**Your objective**
Report back every line in the data that includes the string "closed".

**Supplied data**
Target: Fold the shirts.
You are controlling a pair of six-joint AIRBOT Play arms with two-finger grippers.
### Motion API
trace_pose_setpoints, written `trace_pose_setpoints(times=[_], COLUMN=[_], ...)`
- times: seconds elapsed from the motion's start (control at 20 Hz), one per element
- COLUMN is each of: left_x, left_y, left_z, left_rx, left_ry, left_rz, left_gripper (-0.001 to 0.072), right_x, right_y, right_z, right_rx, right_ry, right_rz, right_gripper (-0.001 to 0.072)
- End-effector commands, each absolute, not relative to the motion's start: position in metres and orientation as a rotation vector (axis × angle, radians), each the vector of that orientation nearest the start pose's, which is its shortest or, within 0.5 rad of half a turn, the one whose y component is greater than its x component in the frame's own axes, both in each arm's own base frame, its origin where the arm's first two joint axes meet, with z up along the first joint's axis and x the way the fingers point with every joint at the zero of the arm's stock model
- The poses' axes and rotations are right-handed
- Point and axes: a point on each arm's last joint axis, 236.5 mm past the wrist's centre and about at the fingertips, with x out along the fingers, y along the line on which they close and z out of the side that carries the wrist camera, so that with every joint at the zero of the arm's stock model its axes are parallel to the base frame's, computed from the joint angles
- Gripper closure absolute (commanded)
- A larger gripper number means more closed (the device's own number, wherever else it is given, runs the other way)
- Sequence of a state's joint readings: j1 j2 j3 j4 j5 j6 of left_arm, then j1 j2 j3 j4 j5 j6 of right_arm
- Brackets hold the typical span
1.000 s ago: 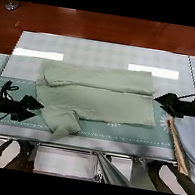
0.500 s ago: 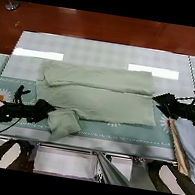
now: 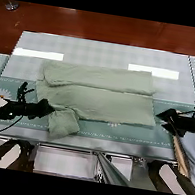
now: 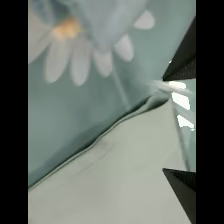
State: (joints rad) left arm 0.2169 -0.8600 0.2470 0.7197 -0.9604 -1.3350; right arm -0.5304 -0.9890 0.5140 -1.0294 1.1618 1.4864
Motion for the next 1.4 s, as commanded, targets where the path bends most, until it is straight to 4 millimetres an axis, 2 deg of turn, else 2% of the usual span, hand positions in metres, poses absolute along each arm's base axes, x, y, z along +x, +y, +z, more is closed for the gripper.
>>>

**Written response**
- A larger gripper number means more closed (the device's own number, wherever else it is given, runs the other way)
Motion for the next 1.4 s, as commanded, targets where the path bends most, until it is straight to 4 millimetres an axis, 2 deg of turn, else 2% of the usual span, hand positions in metres, poses absolute along each arm's base axes, x, y, z along +x, +y, +z, more is closed for the gripper.

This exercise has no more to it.